Plusieurs Cubains étaient présents sur la place Saint-Pierre pour entendre les paroles du pape, beaucoup d'entre eux brandissant le drapeau de leur pays. Selon un rapport, les personnes rassemblées ont trouvé du réconfort dans le discours du Saint-Père.
"Tout ce que nous voulions, c'était que le pape ait pitié et intervienne parce que nous avons pu quitter [Cuba] mais que nos frères et sœurs ne vivent pas en liberté", a déclaré à Crux Deborah, une Cubaine présente, qui n'a été identifiée que par son prénom par crainte de représailles du gouvernement contre sa famille. "C'est réconfortant de savoir qu'il n'a pas déçu".
Critiques du pape François et de la direction de l'Église
Mais pour d'autres Cubains, le pape François et la réponse plus large du Vatican à la crise à Cuba ont été, en fait, une déception. Les dirigeants de l'Église ont été critiqués pour leur incapacité à s'exprimer plus fermement contre le communisme et en faveur des manifestants qui réclament un changement politique.

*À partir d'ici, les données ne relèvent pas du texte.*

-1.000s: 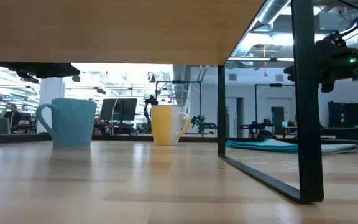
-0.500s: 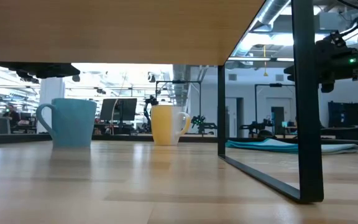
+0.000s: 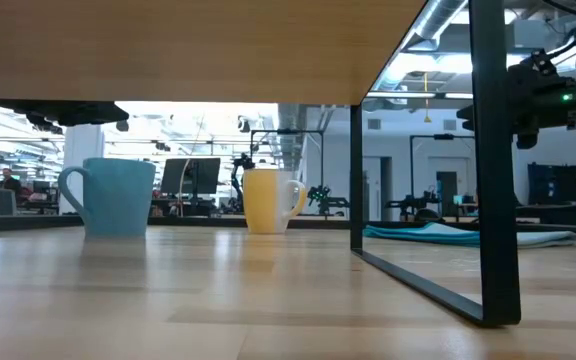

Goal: Stack small to large cups/mugs on shelf

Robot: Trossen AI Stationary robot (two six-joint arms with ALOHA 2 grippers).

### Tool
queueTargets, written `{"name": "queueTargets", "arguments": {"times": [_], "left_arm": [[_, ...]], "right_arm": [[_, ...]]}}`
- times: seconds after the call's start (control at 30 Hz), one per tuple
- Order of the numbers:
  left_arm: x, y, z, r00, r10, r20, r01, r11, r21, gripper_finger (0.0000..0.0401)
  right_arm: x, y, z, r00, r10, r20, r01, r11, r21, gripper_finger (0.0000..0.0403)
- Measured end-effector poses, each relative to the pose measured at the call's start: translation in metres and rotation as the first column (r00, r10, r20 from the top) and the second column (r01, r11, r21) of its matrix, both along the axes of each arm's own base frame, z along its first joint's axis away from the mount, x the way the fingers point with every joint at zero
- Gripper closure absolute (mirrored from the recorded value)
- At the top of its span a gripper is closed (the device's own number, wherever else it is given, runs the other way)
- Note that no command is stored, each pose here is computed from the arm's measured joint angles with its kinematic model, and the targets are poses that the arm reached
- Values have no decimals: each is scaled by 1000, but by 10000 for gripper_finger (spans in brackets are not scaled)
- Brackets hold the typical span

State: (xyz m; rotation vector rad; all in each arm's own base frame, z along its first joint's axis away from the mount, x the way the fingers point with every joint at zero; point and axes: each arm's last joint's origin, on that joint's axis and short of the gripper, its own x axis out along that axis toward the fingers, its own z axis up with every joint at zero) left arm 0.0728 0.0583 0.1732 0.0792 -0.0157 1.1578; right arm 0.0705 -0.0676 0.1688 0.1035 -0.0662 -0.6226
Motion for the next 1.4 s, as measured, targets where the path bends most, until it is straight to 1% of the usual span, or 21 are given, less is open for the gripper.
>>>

Maria Victoria Olavarrieta, une Cubaine enseignant dans une école catholique de Miami, a écrit une lettre au Saint-Père, largement diffusée, dans laquelle elle lui disait que le peuple chrétien "n'a pas besoin d'un leader social ou d'un diplomate. Nous voulons un pasteur, une pierre ferme où l'Église peut être soutenue". Elle ajoute que le peuple cubain se sent abandonné par son berger dans un contexte de répression gouvernementale et demande au Saint-Père de "prier et d'agir pour que plus personne ne meure" à Cuba, ou au Venezuela ou au Nicaragua, deux autres pays d'Amérique latine soumis à la répression.

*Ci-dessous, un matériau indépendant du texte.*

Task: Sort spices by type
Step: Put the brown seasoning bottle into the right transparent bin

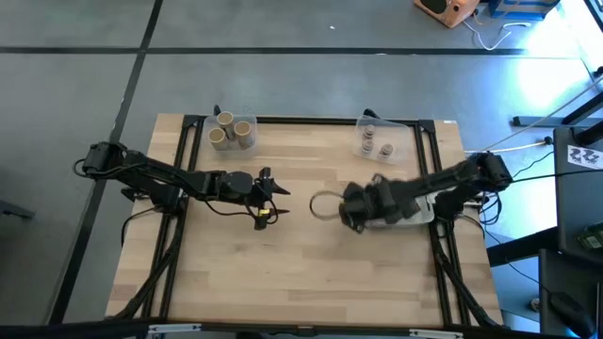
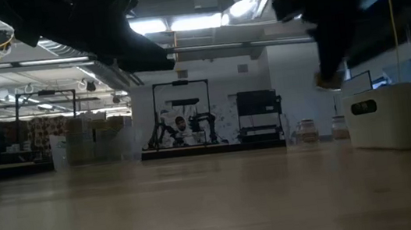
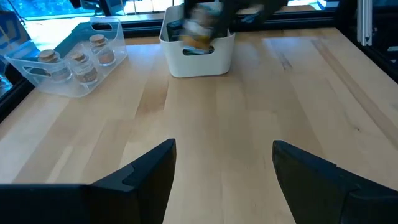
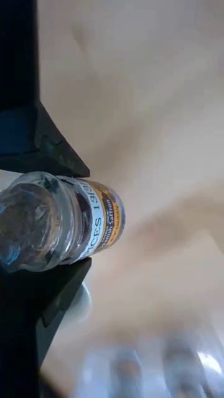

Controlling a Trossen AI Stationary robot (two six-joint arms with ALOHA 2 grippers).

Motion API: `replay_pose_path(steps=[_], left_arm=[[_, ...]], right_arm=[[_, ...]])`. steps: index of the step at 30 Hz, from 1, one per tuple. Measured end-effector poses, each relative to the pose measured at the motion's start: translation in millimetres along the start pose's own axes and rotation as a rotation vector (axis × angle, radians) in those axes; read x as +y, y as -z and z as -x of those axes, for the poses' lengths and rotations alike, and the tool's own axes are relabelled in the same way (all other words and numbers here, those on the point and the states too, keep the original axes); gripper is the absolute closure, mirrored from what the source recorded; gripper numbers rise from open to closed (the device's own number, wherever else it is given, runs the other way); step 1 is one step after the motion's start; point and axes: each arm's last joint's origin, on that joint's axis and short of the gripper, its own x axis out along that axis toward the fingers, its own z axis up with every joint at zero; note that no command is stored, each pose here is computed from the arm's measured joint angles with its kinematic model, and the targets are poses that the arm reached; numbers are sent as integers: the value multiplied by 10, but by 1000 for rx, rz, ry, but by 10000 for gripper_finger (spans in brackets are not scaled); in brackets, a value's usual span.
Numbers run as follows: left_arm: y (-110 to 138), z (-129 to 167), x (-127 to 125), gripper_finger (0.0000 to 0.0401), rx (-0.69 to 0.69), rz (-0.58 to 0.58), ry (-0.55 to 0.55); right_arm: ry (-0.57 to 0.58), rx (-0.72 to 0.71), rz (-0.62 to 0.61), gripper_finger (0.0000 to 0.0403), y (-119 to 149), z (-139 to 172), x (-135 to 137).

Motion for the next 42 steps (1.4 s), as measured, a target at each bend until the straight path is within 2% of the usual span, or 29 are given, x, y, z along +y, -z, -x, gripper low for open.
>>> replay_pose_path(steps=[8, 15, 21, 25, 28, 31, 42], left_arm=[[13, 0, 0, 153, 14, -2, 0], [91, 4, 0, 153, 94, -34, 0], [93, 4, 5, 153, 97, -85, -10], [108, 4, 28, 153, 113, -127, -14], [111, 1, 62, 153, 116, -133, -25], [114, -1, 102, 153, 120, -130, -39], [114, -3, 150, 153, 120, -122, -55]], right_arm=[[189, 21, -29, 212, -464, -288, -745], [335, 85, -117, 212, -660, -493, -1471], [337, 94, -267, 212, -703, -729, -2017], [274, 61, -404, 212, -687, -895, -2327], [220, 14, -498, 212, -676, -992, -2484], [212, 3, -567, 212, -632, -1060, -2573], [231, -9, -657, 212, -414, -1336, -2680]])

D'autres Cubains opposés au gouvernement de leur pays ont exprimé leur frustration à l'égard de François et des dirigeants de l'Église à propos de l'apparente "fausse équivalence" établie entre les manifestants et le régime, arguant que les appels au dialogue ne reconnaissent pas le déséquilibre du pouvoir en jeu et les moyens violents auxquels le gouvernement cubain est prêt à recourir. Peu après le début des manifestations, le président cubain Miguel Diaz-Canel a appelé ses partisans à affronter violemment les manifestants dans les rues. Une personne aurait été tuée, et des centaines d'autres auraient été arrêtées par des représentants du gouvernement ou seraient portées disparues.

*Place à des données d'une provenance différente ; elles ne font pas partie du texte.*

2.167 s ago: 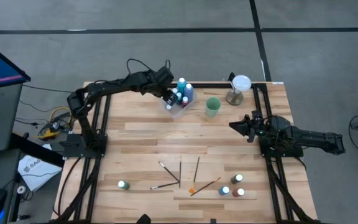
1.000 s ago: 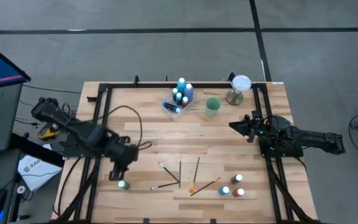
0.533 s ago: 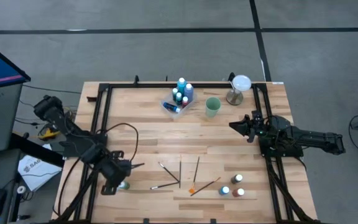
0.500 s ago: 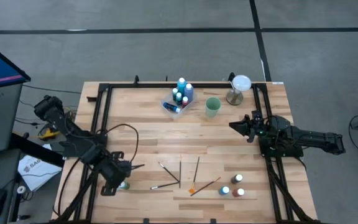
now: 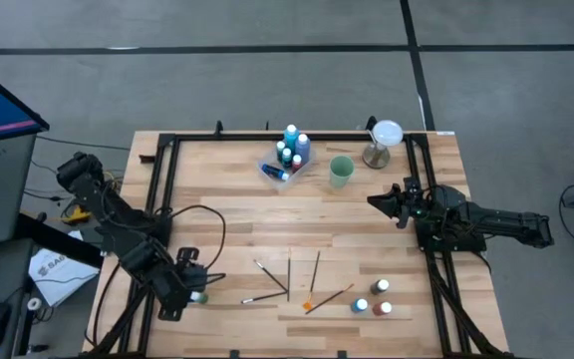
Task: Pick & Place Paint Supplies
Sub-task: Put the small green paint bottle into the transparent bin
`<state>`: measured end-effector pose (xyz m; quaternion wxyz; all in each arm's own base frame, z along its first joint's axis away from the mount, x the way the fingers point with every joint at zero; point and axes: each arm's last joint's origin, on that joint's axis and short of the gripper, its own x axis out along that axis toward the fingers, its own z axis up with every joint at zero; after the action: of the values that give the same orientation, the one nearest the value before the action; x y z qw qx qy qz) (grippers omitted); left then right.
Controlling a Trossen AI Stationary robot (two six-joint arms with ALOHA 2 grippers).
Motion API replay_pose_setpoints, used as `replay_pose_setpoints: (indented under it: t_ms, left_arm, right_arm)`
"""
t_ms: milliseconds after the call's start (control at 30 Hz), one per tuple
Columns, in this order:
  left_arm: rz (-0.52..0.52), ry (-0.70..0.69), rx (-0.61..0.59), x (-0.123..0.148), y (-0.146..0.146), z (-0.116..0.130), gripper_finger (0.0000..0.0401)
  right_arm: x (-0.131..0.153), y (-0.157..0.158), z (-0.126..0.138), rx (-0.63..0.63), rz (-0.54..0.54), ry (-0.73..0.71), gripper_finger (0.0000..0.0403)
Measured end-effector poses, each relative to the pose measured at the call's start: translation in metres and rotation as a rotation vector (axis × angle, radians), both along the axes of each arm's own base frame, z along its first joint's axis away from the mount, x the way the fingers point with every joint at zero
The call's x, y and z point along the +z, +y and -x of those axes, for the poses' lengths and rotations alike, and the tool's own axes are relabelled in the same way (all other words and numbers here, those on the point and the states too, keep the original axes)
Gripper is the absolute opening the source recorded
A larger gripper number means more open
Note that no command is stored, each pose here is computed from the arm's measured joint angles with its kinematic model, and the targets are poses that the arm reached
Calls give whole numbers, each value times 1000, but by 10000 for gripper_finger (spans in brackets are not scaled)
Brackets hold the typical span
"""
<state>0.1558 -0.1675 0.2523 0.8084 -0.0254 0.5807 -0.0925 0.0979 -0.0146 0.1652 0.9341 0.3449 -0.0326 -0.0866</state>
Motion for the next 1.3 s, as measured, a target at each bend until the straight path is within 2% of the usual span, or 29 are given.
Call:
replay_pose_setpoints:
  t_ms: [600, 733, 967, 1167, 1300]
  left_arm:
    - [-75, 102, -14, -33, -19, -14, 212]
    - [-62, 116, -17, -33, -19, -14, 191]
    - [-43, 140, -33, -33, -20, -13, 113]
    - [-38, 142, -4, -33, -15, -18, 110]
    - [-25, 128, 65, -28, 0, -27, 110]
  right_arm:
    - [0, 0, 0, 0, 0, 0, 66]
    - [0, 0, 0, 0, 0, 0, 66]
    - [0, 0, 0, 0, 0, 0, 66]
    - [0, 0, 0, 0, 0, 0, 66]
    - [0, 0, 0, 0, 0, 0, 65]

Carlos Paya, un représentant du groupe dissident Mouvement chrétien de libération (MCL) qui réside en Espagne, a déclaré que la direction de l'Église doit agir de manière plus audacieuse en solidarité avec le peuple cubain, qui réclame légitimement et pacifiquement une plus grande liberté. Il a caractérisé les réponses de la hiérarchie de l'Église comme "cherchant seulement à sauver leur image", s'accrochant aux améliorations minimes que les catholiques ont obtenues à Cuba récemment au lieu d'appeler à des changements radicaux qui sont nécessaires depuis des décennies.
"Diviser la distance entre la victime et le meurtrier favorise le meurtrier", a-t-il déclaré, en critiquant la réponse officielle de l'Église, notant que si l'Église n'est pas disposée à apporter son soutien public aux mouvements de protestation, davantage de violence pourrait suivre et le moment pourrait passer sans qu'aucune réforme ne soit réalisée.
Le leader du MCL, le Dr Eduardo Cardet, est allé encore plus loin dans sa critique de la direction de l'Église, décrivant la réponse de la hiérarchie de l'Église comme "très regrettable" et incohérente avec l'appel de l'Évangile à être solidaire avec les opprimés.